Perkenalkan Layanan KA YIA PSO, KAI Bandara Kembali Hadirkan “Teman Istimewa” Bersama Difabelzone

3 minutes reading
Thursday, 27 Aug 2026 03:55 6 Admin

PT Railink atau KAI Bandara kembali menghadirkan program “KAI Bandara Bersama Teman Istimewa” sebagai bentuk komitmen dalam menghadirkan layanan transportasi yang inklusif sekaligus memberikan edukasi mengenai layanan kereta api kepada masyarakat.
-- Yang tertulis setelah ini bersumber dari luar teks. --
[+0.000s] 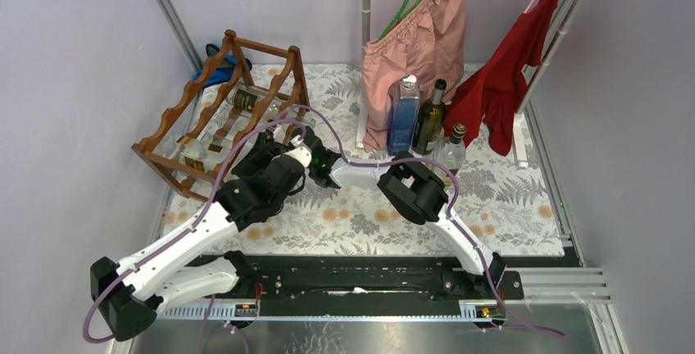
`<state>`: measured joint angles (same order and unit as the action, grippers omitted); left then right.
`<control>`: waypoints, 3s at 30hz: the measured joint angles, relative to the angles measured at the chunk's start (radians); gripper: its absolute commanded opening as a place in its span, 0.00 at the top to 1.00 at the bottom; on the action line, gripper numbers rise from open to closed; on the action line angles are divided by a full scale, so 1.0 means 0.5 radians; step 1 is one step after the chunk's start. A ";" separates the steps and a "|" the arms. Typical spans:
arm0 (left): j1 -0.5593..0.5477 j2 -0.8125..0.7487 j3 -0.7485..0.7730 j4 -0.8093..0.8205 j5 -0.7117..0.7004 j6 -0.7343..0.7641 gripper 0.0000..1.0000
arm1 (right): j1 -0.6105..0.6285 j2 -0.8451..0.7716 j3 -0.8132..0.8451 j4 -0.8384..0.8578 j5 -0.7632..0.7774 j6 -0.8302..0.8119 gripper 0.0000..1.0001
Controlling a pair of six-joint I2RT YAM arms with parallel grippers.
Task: Put the wine bottle on the wine rack
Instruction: Place the wine bottle in the wine rack.
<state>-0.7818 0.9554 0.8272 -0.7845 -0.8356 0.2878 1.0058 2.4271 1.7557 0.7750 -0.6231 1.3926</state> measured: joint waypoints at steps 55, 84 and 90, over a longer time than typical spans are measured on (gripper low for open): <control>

Pada kesempatan ini, KAI Bandara berkolaborasi dengan Komunitas Difabelzone untuk memperkenalkan layanan KA Bandara YIA PSO kepada peserta sekaligus memberikan pengalaman secara langsung menggunakan layanan kereta api bandara.

Kegiatan diikuti oleh peserta komunitas Difabelzone dengan rentang usia 10 hingga 40 tahun. Para peserta mengikuti berbagai rangkaian kegiatan dengan antusias, mulai dari pengenalan layanan KA Bandara YIA PSO, edukasi mengenai tata cara menggunakan layanan kereta api, hingga pengenalan berbagai fasilitas dan prosedur keselamatan selama berada di area stasiun dan perjalanan menggunakan kereta api.

Manager Komunikasi Perusahaan KAI Bandara, Ayep Hanapi, mengatakan bahwa kegiatan ini merupakan bagian dari upaya KAI Bandara untuk memastikan layanan transportasi dapat dikenal dan dimanfaatkan oleh seluruh lapisan masyarakat, termasuk teman-teman difabel.

“KAI Bandara percaya bahwa transportasi publik bukan hanya tentang mobilitas, tetapi juga tentang memberikan kesempatan yang setara bagi setiap orang untuk dapat bepergian dengan aman, nyaman, dan mandiri. Melalui program KAI Bandara Bersama Teman Istimewa, kami ingin memperkenalkan layanan KA YIA PSO sekaligus memberikan pengalaman langsung kepada teman-teman Difabelzone mengenai bagaimana menggunakan layanan kereta api,” ujar Ayep.

Selain edukasi layanan kereta api, KAI Bandara juga memberikan ruang bagi Komunitas Difabelzone untuk memperkenalkan produk batik hasil karya peserta difabelzone kepada penumpang KAI Bandara. Kegiatan tersebut dilaksanakan di area tunggu keberangkatan Stasiun YIA, sehingga penumpang dapat melihat secara langsung karya batik yang dibuat oleh para peserta sekaligus mengenal kreativitas dan potensi teman-teman difabel.

Sebagai bentuk dukungan terhadap pengembangan keterampilan dan kreativitas komunitas, KAI Bandara turut memberikan dukungan berupa alat membatik kepada Komunitas Difabelzone. Dukungan tersebut diharapkan dapat membantu keberlanjutan kegiatan membatik serta membuka ruang yang lebih luas bagi peserta untuk mengembangkan kreativitas dan menghasilkan karya yang memiliki nilai ekonomi.

Pendiri Komunitas Difabelzone, Lidwina Wuri, mengapresiasi kolaborasi yang dilakukan bersama KAI Bandara. Menurutnya, kegiatan ini memberikan kesempatan bagi peserta untuk belajar mengenai transportasi publik sekaligus menunjukkan bahwa teman-teman difabel memiliki kemampuan dan karya yang dapat diapresiasi oleh masyarakat luas.

“Kami sangat berterima kasih kepada KAI Bandara atas kesempatan dan dukungan yang diberikan kepada Difabelzone. Bagi peserta, kegiatan ini bukan hanya tentang belajar menggunakan kereta api, tetapi juga menjadi pengalaman untuk lebih percaya diri beraktivitas di ruang publik. Kami juga sangat mengapresiasi dukungan alat membatik karena dapat membantu teman-teman mengembangkan keterampilan dan menghasilkan karya yang bisa diperkenalkan kepada masyarakat,” ujar Lidwina.

KAI Bandara berharap kolaborasi bersama Difabelzone dapat terus berkembang dan menjadi bagian dari upaya bersama dalam menciptakan ekosistem transportasi publik yang semakin inklusif, ramah, dan memberikan kesempatan yang setara bagi seluruh masyarakat.

Melalui semangat “KAI Bandara Bersama Teman Istimewa”, KAI Bandara berkomitmen untuk terus menghadirkan pengalaman perjalanan yang tidak hanya menghubungkan satu tempat dengan tempat lainnya, tetapi juga membangun konektivitas sosial dan memberikan ruang bagi setiap individu untuk berkarya dan berkembang.